This is not at all how it looked in the brochure. Pulled by a tugboat at a maddeningly slow pace, the ill-fated cruise ship Carnival Triumph finally drew within sight of land on Thursday as miserable passengers told stories of food shortages, foul odors and dangerously dark passageways.
Around midday, four days after the 893-foot ship was crippled by an engine-room fire in the middle of the Gulf of Mexico, the more than 4,200 passengers and crew members suffered another misfortune when the towline snapped, bringing the vessel to a dead stop just when it was getting close to port.
The towline was quickly replaced, and the crawl to Mobile resumed. The ship was expected to arrive around midnight Thursday. Officials said it would take passengers up to five hours to get off the ship, and then they faced an hours-long bus ride or other travel hassles to get home.

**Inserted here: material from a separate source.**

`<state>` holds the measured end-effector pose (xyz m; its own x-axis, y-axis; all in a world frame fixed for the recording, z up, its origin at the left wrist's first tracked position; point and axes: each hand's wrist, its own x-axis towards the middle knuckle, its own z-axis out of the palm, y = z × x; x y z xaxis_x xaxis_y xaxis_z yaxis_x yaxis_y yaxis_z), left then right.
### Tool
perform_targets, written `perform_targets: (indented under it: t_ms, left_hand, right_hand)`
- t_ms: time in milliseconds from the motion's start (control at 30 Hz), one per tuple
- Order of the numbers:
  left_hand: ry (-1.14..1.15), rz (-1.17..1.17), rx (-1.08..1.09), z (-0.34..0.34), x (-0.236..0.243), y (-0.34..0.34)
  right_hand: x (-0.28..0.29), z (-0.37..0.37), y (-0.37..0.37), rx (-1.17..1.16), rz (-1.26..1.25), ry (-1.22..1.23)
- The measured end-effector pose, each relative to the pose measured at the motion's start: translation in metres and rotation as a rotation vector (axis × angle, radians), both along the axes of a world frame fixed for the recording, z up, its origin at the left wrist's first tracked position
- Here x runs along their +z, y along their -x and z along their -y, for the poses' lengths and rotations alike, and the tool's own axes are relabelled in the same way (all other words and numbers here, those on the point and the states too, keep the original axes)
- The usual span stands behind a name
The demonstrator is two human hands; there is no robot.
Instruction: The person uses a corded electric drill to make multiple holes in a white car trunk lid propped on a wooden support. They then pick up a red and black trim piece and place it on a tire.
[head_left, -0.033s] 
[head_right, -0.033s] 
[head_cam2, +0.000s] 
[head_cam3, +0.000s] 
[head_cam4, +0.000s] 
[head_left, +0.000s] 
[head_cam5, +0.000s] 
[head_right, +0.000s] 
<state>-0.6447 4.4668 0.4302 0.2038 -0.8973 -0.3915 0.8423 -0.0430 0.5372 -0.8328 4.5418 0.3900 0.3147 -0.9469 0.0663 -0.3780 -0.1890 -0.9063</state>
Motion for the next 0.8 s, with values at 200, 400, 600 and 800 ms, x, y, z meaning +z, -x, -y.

Frustrations with the cruise line simmered on and off the ship as passengers and their relatives questioned why it had taken so long to get back to land. The ship left Galveston, Texas, a week ago.

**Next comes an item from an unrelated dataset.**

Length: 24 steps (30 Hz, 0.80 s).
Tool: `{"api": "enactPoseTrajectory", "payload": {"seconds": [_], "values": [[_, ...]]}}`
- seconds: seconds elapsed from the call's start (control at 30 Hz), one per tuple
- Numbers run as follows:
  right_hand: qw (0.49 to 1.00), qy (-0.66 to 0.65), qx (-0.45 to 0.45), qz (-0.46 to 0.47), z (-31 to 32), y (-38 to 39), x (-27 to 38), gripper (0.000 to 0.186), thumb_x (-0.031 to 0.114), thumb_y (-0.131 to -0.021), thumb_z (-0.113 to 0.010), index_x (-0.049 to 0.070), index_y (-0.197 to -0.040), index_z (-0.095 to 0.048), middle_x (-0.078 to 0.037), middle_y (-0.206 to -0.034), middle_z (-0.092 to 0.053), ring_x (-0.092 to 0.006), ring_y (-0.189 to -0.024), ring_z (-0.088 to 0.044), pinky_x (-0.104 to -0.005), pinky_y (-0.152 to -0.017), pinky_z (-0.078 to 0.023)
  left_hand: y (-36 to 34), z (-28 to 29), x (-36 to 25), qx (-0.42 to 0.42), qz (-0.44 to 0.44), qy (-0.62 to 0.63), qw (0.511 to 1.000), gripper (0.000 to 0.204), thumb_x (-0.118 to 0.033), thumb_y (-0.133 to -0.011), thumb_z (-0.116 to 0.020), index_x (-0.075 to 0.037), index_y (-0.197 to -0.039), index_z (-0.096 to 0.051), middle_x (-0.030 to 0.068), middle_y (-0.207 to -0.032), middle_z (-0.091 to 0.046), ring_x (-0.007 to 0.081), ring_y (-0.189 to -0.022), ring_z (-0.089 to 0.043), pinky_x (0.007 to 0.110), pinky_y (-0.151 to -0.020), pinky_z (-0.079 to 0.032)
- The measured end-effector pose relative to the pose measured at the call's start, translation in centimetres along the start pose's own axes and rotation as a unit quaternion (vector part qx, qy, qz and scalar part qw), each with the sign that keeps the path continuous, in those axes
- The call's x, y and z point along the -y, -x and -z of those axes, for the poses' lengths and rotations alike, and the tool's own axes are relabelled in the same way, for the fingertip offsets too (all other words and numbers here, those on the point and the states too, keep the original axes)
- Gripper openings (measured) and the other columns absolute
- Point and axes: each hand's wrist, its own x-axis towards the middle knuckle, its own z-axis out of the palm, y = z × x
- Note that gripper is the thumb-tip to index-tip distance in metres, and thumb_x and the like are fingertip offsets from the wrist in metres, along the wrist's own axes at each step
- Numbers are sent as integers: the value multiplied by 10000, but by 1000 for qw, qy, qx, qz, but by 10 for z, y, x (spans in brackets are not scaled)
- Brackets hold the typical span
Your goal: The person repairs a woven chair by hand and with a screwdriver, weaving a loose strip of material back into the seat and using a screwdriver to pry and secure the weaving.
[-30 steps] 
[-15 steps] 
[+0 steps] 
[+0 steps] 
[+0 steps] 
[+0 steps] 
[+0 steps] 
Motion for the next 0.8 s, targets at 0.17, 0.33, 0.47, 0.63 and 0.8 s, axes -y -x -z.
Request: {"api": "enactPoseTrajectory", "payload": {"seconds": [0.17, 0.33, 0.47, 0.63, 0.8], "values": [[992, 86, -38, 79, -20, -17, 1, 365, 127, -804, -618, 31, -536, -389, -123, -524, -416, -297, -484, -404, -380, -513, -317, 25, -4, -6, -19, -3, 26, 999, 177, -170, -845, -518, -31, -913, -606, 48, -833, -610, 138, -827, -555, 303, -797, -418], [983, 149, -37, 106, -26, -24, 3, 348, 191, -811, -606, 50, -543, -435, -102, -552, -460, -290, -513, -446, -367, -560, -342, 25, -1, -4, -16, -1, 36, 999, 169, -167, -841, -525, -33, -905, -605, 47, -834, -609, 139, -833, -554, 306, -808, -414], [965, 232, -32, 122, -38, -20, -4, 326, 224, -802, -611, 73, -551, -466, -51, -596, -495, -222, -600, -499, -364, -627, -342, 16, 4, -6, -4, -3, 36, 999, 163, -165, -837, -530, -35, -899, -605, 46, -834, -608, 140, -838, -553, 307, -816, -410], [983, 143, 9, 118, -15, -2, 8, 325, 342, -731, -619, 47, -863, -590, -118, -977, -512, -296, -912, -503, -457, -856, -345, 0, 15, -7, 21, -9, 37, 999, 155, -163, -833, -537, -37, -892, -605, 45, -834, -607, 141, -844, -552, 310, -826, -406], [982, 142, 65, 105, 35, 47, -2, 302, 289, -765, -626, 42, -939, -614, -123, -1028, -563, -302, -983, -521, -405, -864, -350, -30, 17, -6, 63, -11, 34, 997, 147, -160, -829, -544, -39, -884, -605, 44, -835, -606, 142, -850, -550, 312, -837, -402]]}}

Disgusted by the foul air and heat of the lower decks, many passengers hauled mattresses and bed sheets onto the top deck and slept there, even staying put in a soaking rain. As the ship approached the coast, a slew of Carnival workers arrived, removed the bedding and took it downstairs.

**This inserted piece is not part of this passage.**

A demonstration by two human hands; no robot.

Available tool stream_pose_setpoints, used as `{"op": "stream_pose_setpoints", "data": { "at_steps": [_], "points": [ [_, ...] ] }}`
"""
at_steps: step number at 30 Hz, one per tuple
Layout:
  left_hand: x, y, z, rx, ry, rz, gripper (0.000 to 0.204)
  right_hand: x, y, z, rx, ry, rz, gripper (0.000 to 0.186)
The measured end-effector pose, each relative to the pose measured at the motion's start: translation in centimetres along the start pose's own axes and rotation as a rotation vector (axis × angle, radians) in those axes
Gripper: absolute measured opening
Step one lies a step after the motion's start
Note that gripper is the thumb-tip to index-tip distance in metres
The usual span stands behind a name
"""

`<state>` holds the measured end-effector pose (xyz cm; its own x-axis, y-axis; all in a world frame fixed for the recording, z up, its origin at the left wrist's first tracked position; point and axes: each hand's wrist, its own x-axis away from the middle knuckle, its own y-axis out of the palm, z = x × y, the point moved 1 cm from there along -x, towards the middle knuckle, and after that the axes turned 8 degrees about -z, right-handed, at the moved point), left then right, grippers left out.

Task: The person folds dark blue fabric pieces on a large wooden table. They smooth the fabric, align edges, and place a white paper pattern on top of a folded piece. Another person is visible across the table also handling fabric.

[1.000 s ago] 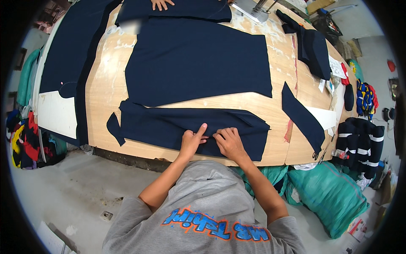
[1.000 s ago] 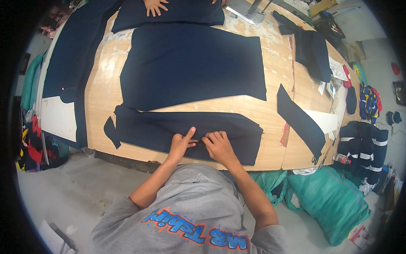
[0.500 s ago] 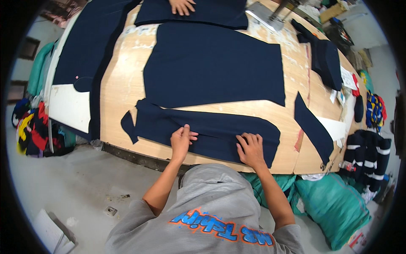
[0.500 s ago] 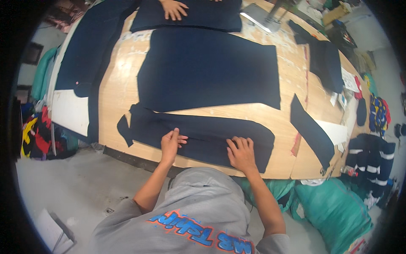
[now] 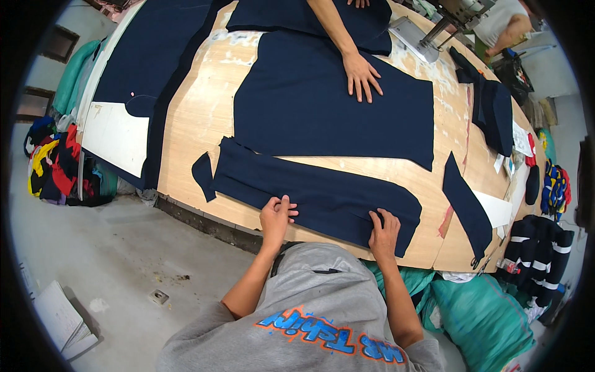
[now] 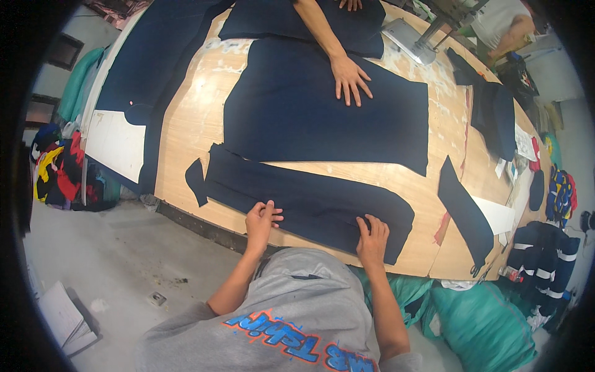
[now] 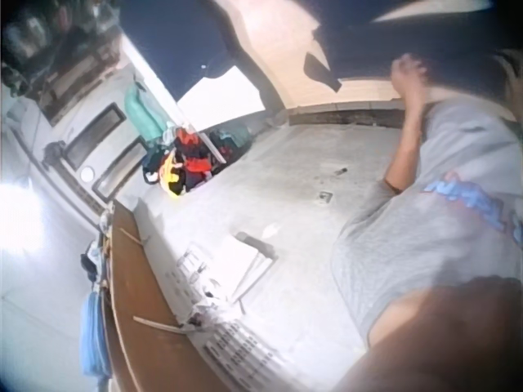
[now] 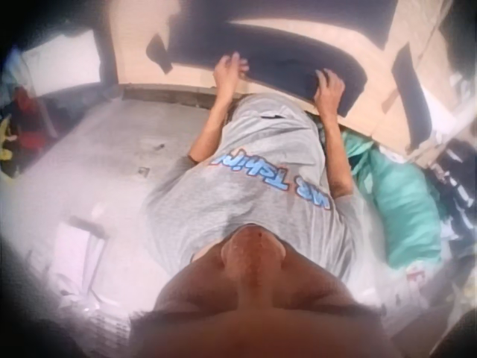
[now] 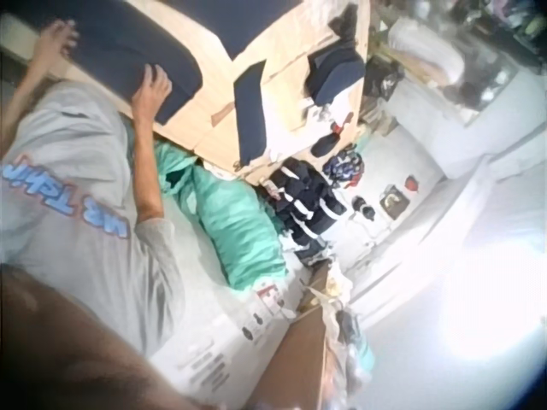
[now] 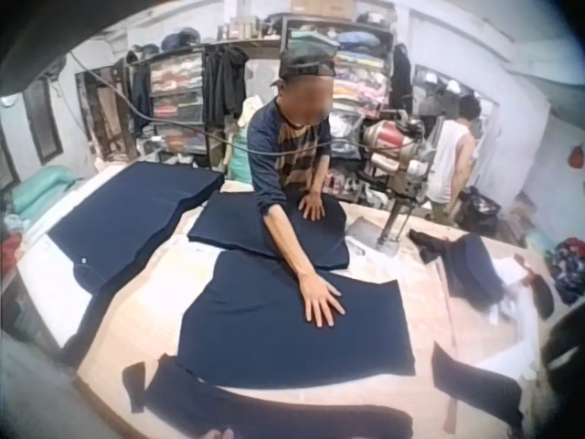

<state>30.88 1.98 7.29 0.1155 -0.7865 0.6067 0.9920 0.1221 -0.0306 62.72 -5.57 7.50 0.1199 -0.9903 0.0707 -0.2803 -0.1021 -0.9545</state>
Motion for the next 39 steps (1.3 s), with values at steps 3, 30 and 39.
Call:
{"op": "stream_pose_setpoints", "data": {
  "at_steps": [3,30,39],
  "points": [
    [-1.9,-1.9,1.2,-0.103,-0.152,-0.011,0.045,0.5,-0.3,1.2,0.045,0.046,0.058,0.047],
    [-13.5,-14.7,7.4,-0.706,0.580,0.308,0.028,-3.4,-1.4,8.6,-0.116,0.307,0.364,0.015],
    [-14.3,-14.4,7.0,-0.976,0.705,0.364,0.027,-4.9,-0.5,10.7,0.018,0.432,0.310,0.020]
  ]
}}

“Today they cleaned the ship. They’re serving better food, covering up basically, but at least they’re making it more bearable,” said Kalin Hill, of Houston.
The 14-story ship must negotiate a tricky, shallow shipping channel before docking. The channel narrows to 400 feet inside Mobile Bay, and the ship is about 115 feet wide. It was traveling about 5 mph.
Another passenger said food has been distributed on the 9th floor, making it difficult for some of the elderly to get it. They were initially given cold cuts; then another cruise line dropped off hamburgers and chicken sandwiches, but the line for that fare was nearly four hours long.
The company disputed the accounts of passengers who described the ship as filthy, saying employees were doing everything to ensure people were comfortable. Carnival didn’t immediately respond to questions about the illnesses reported by some passengers.
The ship was about 150 miles off Mexico’s Yucatan Peninsula when an engine-room fire knocked out its primary power source, crippling its water and plumbing systems and leaving it adrift on only backup power.